Sim concordava André, muito franco , não é fácil agir com acerto, sem
analisar detidamente.
Depois
de vários depoimentos, em torno do direito de observar e corrigir, interferiu Jesus sem
afetação:
Inegavelmente, homem algum poderá cumprir o mandato que lhe cabe, no plano divino da
vida, sem vigiar no caminho em que se movimenta, sob os princípios da retidão.

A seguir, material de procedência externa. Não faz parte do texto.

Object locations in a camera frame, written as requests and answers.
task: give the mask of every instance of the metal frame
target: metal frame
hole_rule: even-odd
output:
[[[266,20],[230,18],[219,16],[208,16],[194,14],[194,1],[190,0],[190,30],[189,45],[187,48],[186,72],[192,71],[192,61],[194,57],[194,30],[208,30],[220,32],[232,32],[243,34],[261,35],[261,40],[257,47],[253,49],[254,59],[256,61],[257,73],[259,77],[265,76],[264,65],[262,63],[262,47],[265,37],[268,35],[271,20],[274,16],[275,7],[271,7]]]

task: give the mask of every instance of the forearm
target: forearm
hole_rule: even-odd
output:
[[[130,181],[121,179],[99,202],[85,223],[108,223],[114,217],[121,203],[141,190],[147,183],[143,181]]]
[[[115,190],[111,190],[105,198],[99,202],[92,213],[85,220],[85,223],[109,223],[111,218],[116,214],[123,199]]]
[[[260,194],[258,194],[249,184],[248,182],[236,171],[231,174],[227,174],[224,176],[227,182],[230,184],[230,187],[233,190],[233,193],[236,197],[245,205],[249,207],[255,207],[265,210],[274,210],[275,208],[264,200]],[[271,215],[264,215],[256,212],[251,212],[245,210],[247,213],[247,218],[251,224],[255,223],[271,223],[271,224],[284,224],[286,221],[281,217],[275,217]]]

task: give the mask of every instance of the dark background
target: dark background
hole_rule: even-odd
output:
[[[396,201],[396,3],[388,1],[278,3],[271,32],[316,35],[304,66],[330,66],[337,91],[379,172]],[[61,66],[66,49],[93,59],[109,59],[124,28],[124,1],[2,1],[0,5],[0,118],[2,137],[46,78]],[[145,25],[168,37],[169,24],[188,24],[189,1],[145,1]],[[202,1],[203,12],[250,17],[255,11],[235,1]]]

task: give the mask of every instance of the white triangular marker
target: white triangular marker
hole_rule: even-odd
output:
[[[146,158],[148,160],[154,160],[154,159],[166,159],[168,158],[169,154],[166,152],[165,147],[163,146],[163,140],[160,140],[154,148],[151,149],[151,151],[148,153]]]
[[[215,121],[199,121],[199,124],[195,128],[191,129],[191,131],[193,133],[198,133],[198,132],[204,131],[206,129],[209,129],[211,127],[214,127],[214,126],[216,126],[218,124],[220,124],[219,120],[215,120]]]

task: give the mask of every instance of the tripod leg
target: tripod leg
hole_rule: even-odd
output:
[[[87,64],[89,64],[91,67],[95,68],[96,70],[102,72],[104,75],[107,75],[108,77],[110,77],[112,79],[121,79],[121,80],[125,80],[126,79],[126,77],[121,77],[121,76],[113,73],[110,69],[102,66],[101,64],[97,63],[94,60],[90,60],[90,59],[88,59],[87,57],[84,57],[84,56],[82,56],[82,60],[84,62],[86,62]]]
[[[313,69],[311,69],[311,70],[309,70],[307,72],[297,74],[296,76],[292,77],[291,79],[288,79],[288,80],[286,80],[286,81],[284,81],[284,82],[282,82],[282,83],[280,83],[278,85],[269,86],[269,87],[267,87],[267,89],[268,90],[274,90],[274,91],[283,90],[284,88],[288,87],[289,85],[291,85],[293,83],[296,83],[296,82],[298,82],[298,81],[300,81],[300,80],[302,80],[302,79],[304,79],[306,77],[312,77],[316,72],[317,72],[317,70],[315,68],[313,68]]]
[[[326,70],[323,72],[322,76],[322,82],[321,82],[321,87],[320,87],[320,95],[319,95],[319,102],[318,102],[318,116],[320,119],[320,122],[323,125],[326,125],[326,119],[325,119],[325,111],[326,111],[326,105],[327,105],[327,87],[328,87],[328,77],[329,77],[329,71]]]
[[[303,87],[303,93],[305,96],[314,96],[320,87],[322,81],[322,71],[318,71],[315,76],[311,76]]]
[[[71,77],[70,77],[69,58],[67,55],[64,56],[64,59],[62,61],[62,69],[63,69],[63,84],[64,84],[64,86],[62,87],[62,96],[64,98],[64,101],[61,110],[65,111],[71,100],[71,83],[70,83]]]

Todavia,
é necessário não inclinar o espírito aos desvarios do sentimento, para não sermos
vitimados por nós mesmos. Seremos julgados pela medida que aplicarmos aos outros. O rigor
responde ao rigor, a paciência à paciência, a bondade à bondade...
E,
transcorridos alguns instantes, contou:
Quando Israel vivia sob o governo dos grandes juízes, existiu um magistrado austero e
violento, em destacada cidade do povo escolhido, que imprimiu o terror e a crueldade em
todos os serventuários sob a sua orientação. Abusando dos poderes que a lei lhe
conferia, criou ordenações tirânicas para a punição das mínimas faltas. Multiplicou
infinitamente o número dos soldados, edificou muitos cárceres e inventou variados
instrumentos de flagelação.
O povo,
asfixiado por estranhas proibições, devia movimentar-se debaixo de severa
fiscalização, qual se fora rebanho de bravios animais. Trabalharia, descansaria e
adoraria o Senhor, em horas rigorosamente determinadas pela autoridade, sob pena de sofrer
humilhantes castigos, nas prisões, com pesadas multas de toda espécie.
Se bem
mandava o juiz, melhor agiam os subordinados, cheios de natural malvadez.
Assim
foi que, certa feita, dirigindo-se o magistrado, alta noite, à casa de um filho enfermo,
foi aprisionado, sem qualquer consideração, por um grupo de guardas bêbedos e
inconscientes que o conduziram a escura enxovia que ele mesmo havia inaugurado, semanas
antes. Não lhe valeram a apresentação do nome e as honrosas insígnias de que se
revestia. Tomado por temível ladrão, foi manietado, despojado dos bens que trazia e
espancado sem piedade, afirmando os sentinelas que assim procediam, obedecendo às
instruções do grande juiz, que era ele próprio.
Somente
no dia imediato foi desfeito o equívoco, quando o infeliz homem público já havia
sofrido a aplicação das penas que a sua autoridade estabelecera para os outros.
O
legislador atribulado reconheceu, então, que era perigoso transmitir o poder a
subalternos brutalizados e ignorantes, percebendo que a justiça construtiva e
santificante é aquela que retifica ajudando e educando, na preparação do Reinado do
Amor entre os homens.
Desde a
singular ocorrência, a cidade adquiriu outro modo de ser, porque o juiz reformado, embora
prosseguisse atento às funções que lhe competiam, ergueu, sobre o tribunal, a
benefício de todos, o coração de pai compreensivo e amoroso.
Lá
fora, brilhavam estrelas, retratadas nas águas serenas do grande lago. Depois de longa
pausa, o Mestre concluiu:
Somente aquele que aprendeu intensamente com a vida, estudando e servindo, suando e
chorando para sustentar o bem, entre os espinhos da renúncia e as flores do amor, estará
habilitado a exercer a justiça, em nome do pai.